Author: By Geoff Candy
Posted: Tuesday , 22 May 2012
There has been a lot of talk in recent months about both the monetary role of precious metals and investment demand for silver.
For Hecla Mining President and CEO, Phil Baker, while the investment side of the market is important, it is the technological markets for the metal that are more exciting.
Speaking on Mineweb's Metals Weekly podcast, Baker said the silver market today can best be compared to where it was 100 years ago, when photographic demand was just beginning to grow.
"Hecla has been a silver mining company for 120 years - it was a great business to be in until the early 1980s and it was a terrible business to be in for the next 20 years. We're now back in a phase where it will be a great business to be in for the next 50 years at least."
According to Baker, the reasons for this prediction are two-fold. The first is that silver's unique properties mean that its uses in various forms of technology are growing significantly.
"Roughly half of all of the silver that's demanded today, goes into one of these technological uses. It goes back into the Second World War and then since the start of 2000 - the start of this century we had all sorts of new uses that have really outstripped that decline that we've seen since this photographic demand has exited," he said.
Silver is used in everything from band aids to iPads because of its conductivity, its malleability, its reflectivity and its ability as a biocide. And, as Baker points out, the existing uses aren't going away and "everyday there seem to be something new that comes out that uses silver."
The second reason why Baker is so bullish on the industrial side of the market is that, the markets for these technological products are set to grow significantly in the next few years.
For Baker, the trend towards ever-increasing urbanisation means growing markets for technological products.
"A good example of that is South Korea. About 20 years ago they were consuming about 0.05 ounces of silver per capita. Today they consume about 0.5 ounces - that increase we think will be the same increase that you'll see in China, and you'll see that on top of all of these new applications that we have for silver."
And, while demand is set to grow, Baker is less convinced that supply will be able to keep up, at least in the short term.
"We've had a depression for silver for the last 20 years, until about 2005 and as a result of that, there has not been the exploration for silver. It's really only been since 2005 that you've started to see that. So what new production that you see coming in for silver for the most part, comes in as a bi-product for some other metal. And if you look at the growth rate for gold and if you look at the growth rate for other metals, lead and zinc for example, there's not many new projects that are on the horizon that are going to make a material difference over the course of the next 10 years."

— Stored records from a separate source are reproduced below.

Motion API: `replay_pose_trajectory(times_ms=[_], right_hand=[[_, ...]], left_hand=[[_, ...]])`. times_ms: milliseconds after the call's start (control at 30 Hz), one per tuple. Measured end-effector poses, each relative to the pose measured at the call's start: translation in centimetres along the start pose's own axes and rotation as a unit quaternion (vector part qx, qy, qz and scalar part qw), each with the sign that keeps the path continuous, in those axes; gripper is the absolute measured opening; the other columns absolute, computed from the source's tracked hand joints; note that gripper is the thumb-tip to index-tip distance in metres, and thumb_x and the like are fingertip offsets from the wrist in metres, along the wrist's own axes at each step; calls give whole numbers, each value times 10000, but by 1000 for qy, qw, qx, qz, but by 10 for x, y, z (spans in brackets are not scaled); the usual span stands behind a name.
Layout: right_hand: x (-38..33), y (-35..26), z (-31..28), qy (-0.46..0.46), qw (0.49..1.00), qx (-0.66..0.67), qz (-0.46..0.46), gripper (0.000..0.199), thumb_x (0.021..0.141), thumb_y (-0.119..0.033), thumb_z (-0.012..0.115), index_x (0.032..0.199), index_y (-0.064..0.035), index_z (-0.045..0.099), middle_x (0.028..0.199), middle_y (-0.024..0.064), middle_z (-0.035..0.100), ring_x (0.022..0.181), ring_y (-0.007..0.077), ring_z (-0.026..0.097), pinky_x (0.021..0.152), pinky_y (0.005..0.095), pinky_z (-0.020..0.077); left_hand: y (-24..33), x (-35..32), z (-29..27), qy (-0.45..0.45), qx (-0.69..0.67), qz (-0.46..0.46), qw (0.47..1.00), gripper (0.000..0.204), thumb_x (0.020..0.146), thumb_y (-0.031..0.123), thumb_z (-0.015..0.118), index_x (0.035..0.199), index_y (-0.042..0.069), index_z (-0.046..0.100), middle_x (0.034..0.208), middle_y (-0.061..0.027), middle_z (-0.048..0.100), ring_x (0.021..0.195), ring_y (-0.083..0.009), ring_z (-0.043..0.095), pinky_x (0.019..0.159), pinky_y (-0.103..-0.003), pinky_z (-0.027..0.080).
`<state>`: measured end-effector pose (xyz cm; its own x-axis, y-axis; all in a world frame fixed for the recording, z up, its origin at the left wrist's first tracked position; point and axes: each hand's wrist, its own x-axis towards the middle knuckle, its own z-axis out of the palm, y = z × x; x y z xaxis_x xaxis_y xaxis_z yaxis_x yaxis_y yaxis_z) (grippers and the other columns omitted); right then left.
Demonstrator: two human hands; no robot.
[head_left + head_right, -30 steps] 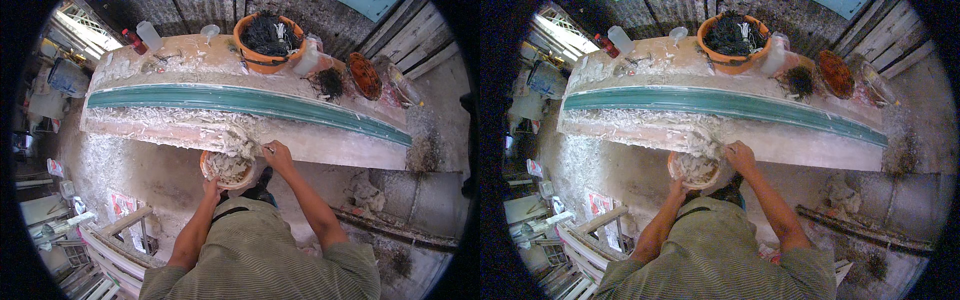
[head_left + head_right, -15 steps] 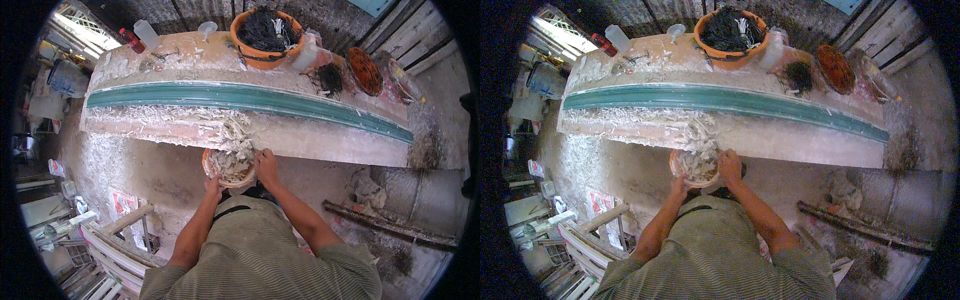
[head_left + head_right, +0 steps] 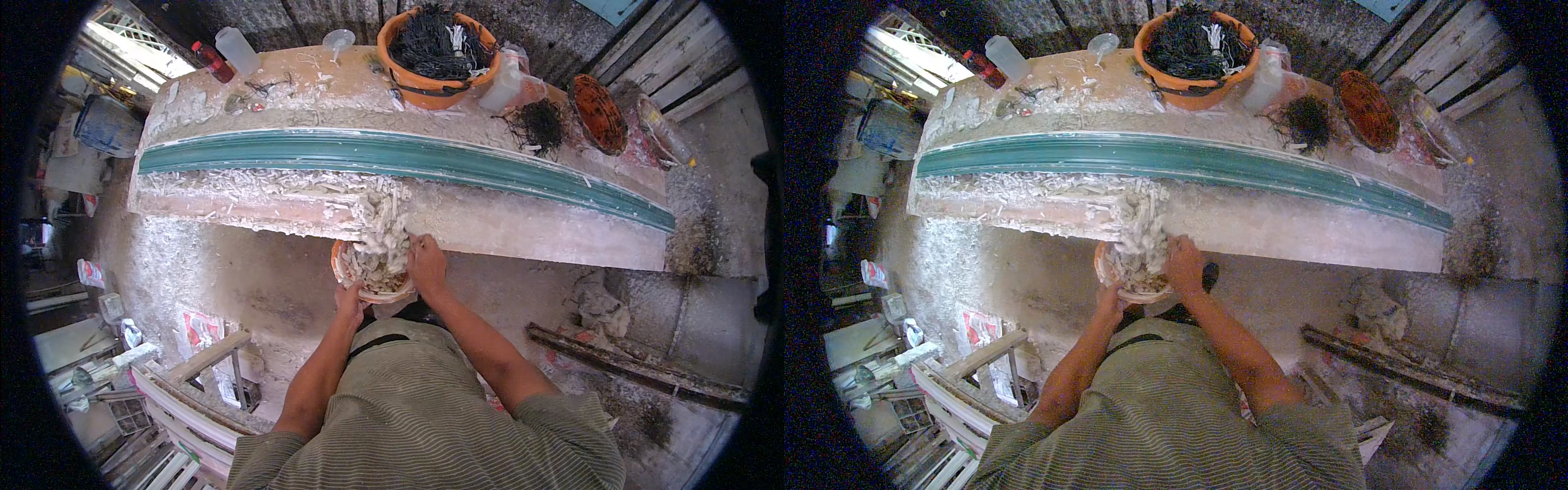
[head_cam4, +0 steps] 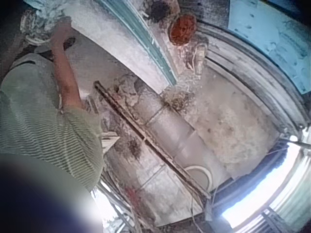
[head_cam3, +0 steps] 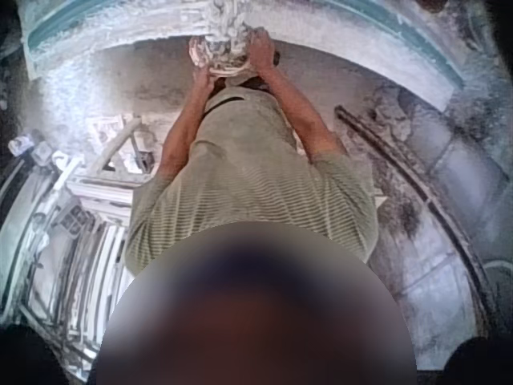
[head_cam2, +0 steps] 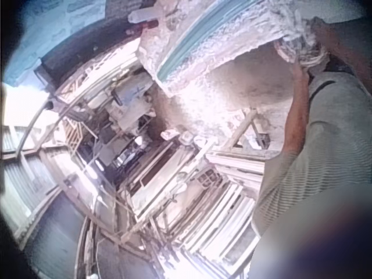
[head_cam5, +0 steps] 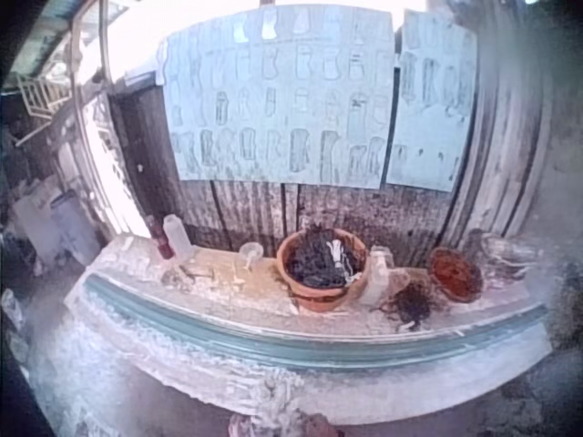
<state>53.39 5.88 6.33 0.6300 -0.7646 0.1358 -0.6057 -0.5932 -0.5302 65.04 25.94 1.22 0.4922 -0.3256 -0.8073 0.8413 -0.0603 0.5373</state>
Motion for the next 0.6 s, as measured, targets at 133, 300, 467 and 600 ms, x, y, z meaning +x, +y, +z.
replay_pose_trajectory(times_ms=[133, 300, 467, 600], right_hand=[[-29, -17, -28, -26, 997, -30, -72, 299, 792, -53, 710, 1090, -23, 705, 924, 144, 593, 838, 311, 637, 648, 433, 521], [-11, 3, -78, -42, 991, 10, -126, 306, 793, -81, 728, 1096, -44, 711, 869, 115, 603, 785, 306, 644, 631, 425, 523], [74, 25, -54, 41, 997, -44, -58, 226, 859, -51, 641, 1079, -27, 690, 979, 155, 637, 878, 337, 659, 735, 458, 553], [96, 23, -28, -85, 996, -12, -33, 276, 860, -19, 615, 1128, 11, 671, 1056, 191, 643, 992, 379, 637, 864, 489, 526]], left_hand=[[-2, 5, -6, 0, -10, 5, 1000, 496, 815, 52, 692, 1270, 60, 496, 1148, -145, 648, 983, -327, 696, 757, -505, 628], [4, 1, -8, 29, 4, -5, 1000, 500, 806, 36, 702, 1262, 55, 498, 1141, -145, 650, 962, -323, 700, 753, -502, 628], [9, -3, -5, 49, -9, 8, 999, 504, 803, 25, 703, 1265, 40, 502, 1135, -152, 653, 953, -330, 704, 749, -492, 631], [17, -12, -2, 47, 15, -11, 999, 486, 825, 19, 689, 1275, 38, 506, 1145, -163, 654, 963, -333, 704, 742, -496, 634]])
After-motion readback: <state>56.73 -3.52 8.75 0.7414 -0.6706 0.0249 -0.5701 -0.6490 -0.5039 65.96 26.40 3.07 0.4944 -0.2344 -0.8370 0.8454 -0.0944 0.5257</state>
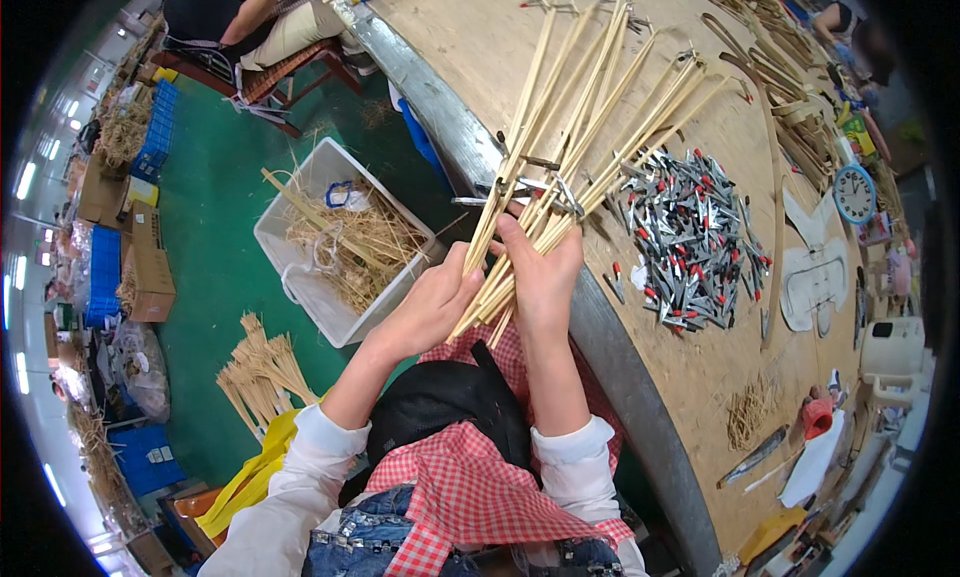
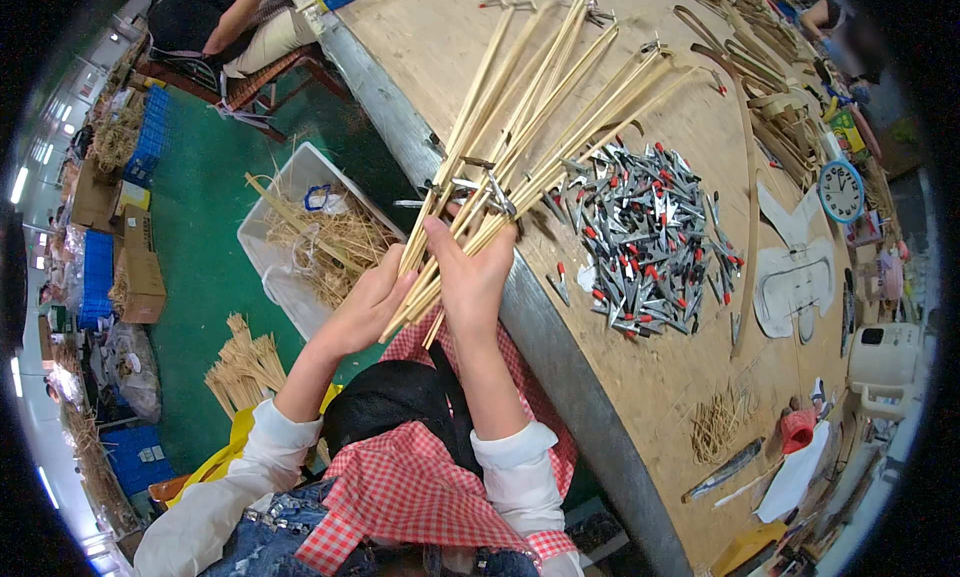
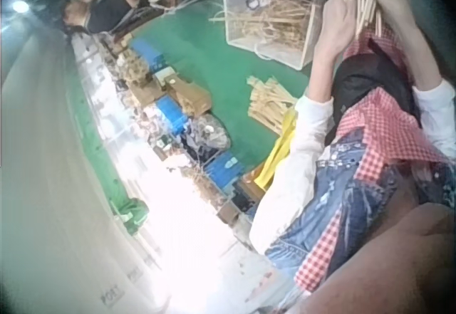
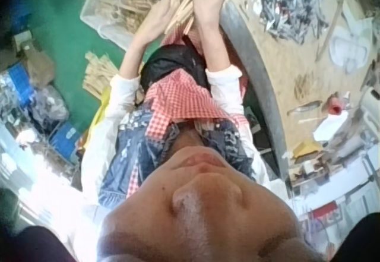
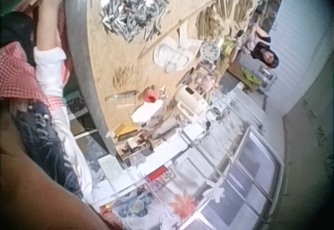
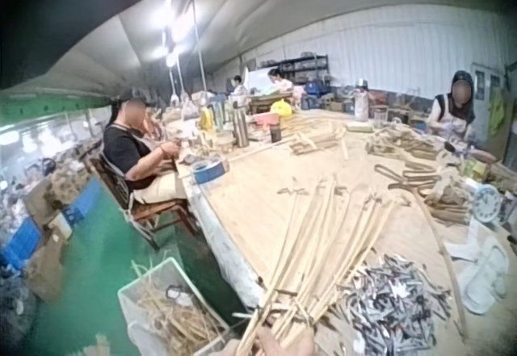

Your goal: Assembling and bundling bamboo sticks using metal clips in a manufacturing setting.

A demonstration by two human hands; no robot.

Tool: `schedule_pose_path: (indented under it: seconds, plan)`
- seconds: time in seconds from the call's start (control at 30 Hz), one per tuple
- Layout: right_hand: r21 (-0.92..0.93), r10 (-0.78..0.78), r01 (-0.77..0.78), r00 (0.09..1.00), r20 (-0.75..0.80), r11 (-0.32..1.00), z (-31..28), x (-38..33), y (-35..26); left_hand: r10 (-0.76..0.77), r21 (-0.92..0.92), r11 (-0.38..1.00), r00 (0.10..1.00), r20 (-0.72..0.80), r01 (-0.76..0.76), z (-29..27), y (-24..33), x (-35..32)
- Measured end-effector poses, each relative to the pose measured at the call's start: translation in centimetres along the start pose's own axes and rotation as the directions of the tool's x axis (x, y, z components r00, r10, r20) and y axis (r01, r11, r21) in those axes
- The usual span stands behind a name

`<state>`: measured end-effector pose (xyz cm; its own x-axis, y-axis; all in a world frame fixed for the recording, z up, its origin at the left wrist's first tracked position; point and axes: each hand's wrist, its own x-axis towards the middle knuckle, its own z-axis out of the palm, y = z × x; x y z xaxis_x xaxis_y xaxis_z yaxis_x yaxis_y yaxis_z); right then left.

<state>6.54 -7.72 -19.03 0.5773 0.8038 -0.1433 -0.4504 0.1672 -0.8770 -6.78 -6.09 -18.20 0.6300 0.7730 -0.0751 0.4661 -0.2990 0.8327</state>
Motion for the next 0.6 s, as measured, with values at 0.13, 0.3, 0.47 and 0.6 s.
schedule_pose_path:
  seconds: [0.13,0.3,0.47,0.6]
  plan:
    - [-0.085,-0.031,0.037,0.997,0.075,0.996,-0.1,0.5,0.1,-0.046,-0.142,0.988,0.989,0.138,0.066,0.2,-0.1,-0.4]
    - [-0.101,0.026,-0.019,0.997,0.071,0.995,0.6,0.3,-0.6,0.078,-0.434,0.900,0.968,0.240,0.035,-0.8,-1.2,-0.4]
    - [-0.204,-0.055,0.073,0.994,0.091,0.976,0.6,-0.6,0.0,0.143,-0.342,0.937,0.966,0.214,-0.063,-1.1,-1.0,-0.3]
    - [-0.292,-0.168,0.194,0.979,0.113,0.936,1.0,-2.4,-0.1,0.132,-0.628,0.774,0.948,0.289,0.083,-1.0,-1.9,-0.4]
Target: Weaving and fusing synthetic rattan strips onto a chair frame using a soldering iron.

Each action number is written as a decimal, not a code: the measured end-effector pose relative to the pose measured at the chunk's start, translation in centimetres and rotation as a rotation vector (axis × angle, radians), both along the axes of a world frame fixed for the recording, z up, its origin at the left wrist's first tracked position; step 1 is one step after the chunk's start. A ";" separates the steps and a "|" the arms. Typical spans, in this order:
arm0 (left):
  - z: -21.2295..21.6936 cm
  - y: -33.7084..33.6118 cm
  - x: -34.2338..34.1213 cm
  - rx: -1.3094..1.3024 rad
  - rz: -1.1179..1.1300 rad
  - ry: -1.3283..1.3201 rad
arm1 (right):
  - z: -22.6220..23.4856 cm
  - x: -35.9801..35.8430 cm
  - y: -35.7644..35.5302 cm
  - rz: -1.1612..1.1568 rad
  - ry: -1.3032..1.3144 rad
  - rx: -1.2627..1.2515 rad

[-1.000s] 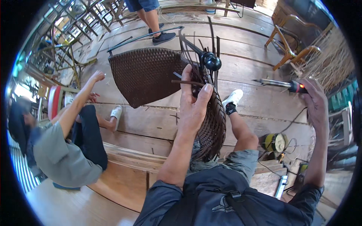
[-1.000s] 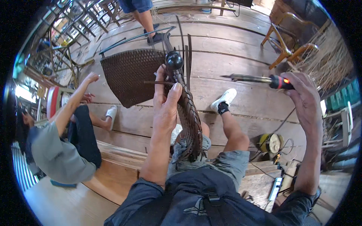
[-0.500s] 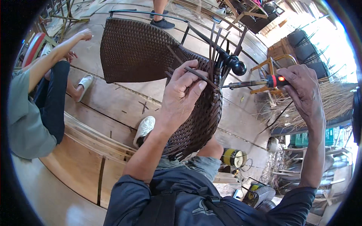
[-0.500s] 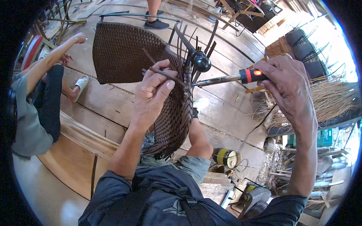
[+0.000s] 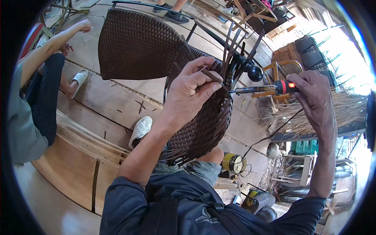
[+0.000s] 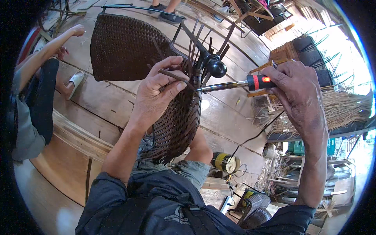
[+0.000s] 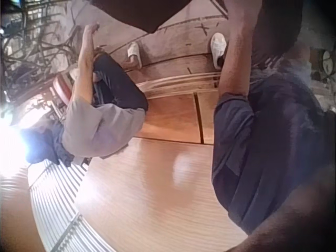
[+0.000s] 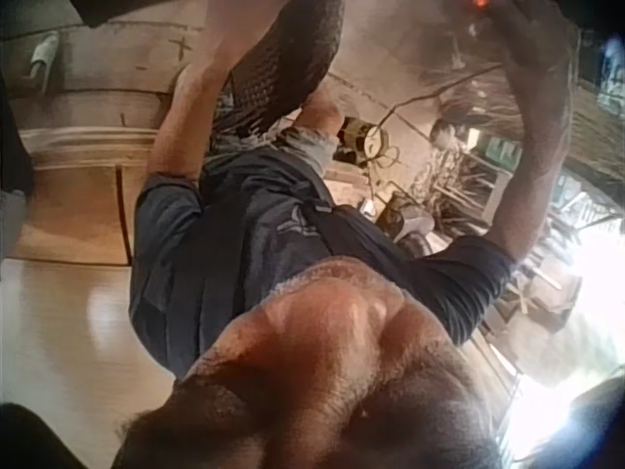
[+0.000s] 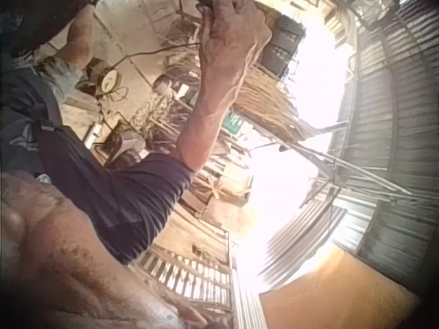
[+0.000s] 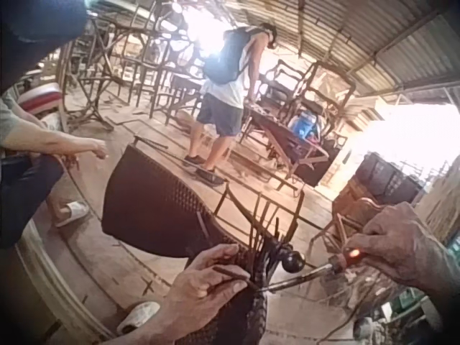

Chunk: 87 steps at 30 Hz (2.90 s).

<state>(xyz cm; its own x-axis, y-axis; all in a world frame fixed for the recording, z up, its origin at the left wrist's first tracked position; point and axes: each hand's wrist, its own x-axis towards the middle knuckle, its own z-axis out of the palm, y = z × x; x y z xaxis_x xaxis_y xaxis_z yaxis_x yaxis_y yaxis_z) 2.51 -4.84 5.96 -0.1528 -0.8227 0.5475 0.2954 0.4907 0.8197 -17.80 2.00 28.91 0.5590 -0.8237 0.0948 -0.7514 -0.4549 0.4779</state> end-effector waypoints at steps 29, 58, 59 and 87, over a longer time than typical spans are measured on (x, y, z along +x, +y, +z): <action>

But, he says, "The problem that the silver market has is this underlying industrial demand or technological demand is growing at such a fast rate, that it's hard to envision the mines being able to keep up with the supply. So what's going to have to happen is that above-ground stocks are going to have to move from investment use, and be put into industrial use over time."
Having said that, Baker is also quick to point out that it is unlikely to be one way traffic.
"Investment demand will come and will go, and when it goes, you'll see silver prices being very, very volatile on the downside. I think over the long haul it's going to be very volatile on the upside but you'll have these periods of time with lower silver prices."